On 1/9/2026 9:28 PM, Raag Jadav wrote:
On Fri, Jan 09, 2026 at 09:13:31AM -0500, Rodrigo Vivi wrote:
On Fri, Jan 09, 2026 at 01:38:44PM +0530, Riana Tauro wrote:
Hi Raag
Thank you for the review
On 12/9/2025 1:52 PM, Raag Jadav wrote:
On Fri, Dec 05, 2025 at 02:09:34PM +0530, Riana Tauro wrote:
Allocate correctable, nonfatal and fatal nodes per xe device.
Each node contains error classes, counters and respective
query counter functions.
Add basic functionality to create and register drm nodes.
Below operations can be performed using Generic netlink DRM RAS interface
...
Query Error counter:
$ sudo ynl --family drm_ras --do query-error-counter --json '{"node-id":1,
"error-id":1}'
{'error-id': 1, 'error-name': 'Core Compute Error', 'error-value': 0}
One more (sorry): So this means graphics will be a different id? Or do they
overlap? How does it work?
Did not get this question.
This give the impression that it's specific to compute engine, so I was
hoping for something more generic like "execution unit" or simply "core"
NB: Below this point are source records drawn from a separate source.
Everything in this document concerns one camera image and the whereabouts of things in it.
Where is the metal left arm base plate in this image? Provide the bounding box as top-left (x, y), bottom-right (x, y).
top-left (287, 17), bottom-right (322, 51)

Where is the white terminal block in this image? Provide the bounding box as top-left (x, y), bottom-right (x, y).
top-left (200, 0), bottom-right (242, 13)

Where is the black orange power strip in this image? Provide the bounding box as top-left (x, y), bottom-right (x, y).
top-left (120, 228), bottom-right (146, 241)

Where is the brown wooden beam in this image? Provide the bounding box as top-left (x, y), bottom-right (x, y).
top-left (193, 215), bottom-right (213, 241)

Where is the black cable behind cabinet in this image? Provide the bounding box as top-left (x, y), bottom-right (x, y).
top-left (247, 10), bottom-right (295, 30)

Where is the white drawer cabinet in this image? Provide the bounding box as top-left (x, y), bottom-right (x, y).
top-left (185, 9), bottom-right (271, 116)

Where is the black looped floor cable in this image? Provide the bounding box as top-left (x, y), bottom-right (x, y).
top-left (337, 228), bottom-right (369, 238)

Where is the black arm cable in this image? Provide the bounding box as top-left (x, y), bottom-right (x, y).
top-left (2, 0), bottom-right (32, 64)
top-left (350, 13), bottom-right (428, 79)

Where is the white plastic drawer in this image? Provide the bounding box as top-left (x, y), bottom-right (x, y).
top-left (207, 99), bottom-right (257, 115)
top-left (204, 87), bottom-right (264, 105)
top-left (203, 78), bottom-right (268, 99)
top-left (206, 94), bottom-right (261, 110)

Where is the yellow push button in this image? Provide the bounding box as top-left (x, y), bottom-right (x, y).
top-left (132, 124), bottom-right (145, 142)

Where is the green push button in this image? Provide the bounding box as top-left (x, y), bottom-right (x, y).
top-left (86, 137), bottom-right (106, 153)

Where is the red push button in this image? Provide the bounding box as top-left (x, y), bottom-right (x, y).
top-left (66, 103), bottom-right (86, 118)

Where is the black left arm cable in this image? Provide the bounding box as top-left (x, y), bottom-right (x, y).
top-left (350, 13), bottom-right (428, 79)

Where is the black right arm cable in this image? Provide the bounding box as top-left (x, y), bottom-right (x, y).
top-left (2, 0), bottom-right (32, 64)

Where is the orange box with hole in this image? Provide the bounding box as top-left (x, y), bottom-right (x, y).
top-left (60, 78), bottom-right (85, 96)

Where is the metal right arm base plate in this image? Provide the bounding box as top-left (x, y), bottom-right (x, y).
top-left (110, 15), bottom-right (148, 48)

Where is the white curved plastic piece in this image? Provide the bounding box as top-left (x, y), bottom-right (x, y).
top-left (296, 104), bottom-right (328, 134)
but I couldn't come up with anything better than this, so upto you.
Perhaps just GT. Let me check
Also,
[*] I'm not much informed about the history here but the 'error' term
seems slapped onto almost everything. We already know it's RAS so perhaps
we add it only where make sense and try to simplify some of the naming?
...
+/**
+ * enum drm_xe_ras_error_class - Supported drm ras error classes.
+ */
+enum drm_xe_ras_error_class {
+ /** @DRM_XE_RAS_ERROR_CORE_COMPUTE: GT and Media Error */
+ DRM_XE_RAS_ERROR_CORE_COMPUTE = 1,
+ /** @DRM_XE_RAS_ERROR_SOC_INTERNAL: SOC Error */
+ DRM_XE_RAS_ERROR_SOC_INTERNAL,
+ /** @DRM_XE_RAS_ERROR_CLASS_MAX: Max Error */
+ DRM_XE_RAS_ERROR_CLASS_MAX, /* non-ABI */
+};
Also, all of the enums share the same DRM_XE_RAS_ERROR_* prefix, so let's try
to have distinguishable naming. Perhaps [*] would be useful here as well ;)
DRM_XE_RAS_ERROR_SEVERITY_* will cause longer names. Any suggestions?
Already mentioned above[*], the key is to not overuse 'error' ;)
DRM_XE_RAS_SEVERITY_*
DRM_XE_RAS_COMPONENT_*
There's been an interest expressed to add telemetry nodes as well.
https://patchwork.freedesktop.org/patch/666138/?series=118435&rev=5
I have kept the prefix (DRM_XE_RAS_ERROR) consistent with the first
patch (type - ERROR_COUNTER) for alignment.
From my perspective retaining the prefix ERROR would be beneficial to
differentiate if there are different types.
Can you please have a look at the link and let me know if you still
think the same
For differentiation, i will add SEVERITY and CLASS/COMPONENT.
Thanks
Riana
and so on ...
Try this full version first and see how the outcome looks like...
if we are still respecting the line limits without ugly cuts, then let's go
with it.
otherwise try something shorter ERR_SEV_ ... or something like that...
... which can be futher shortened with this idea.
Side note: I'm already using these on my local branch.
Raag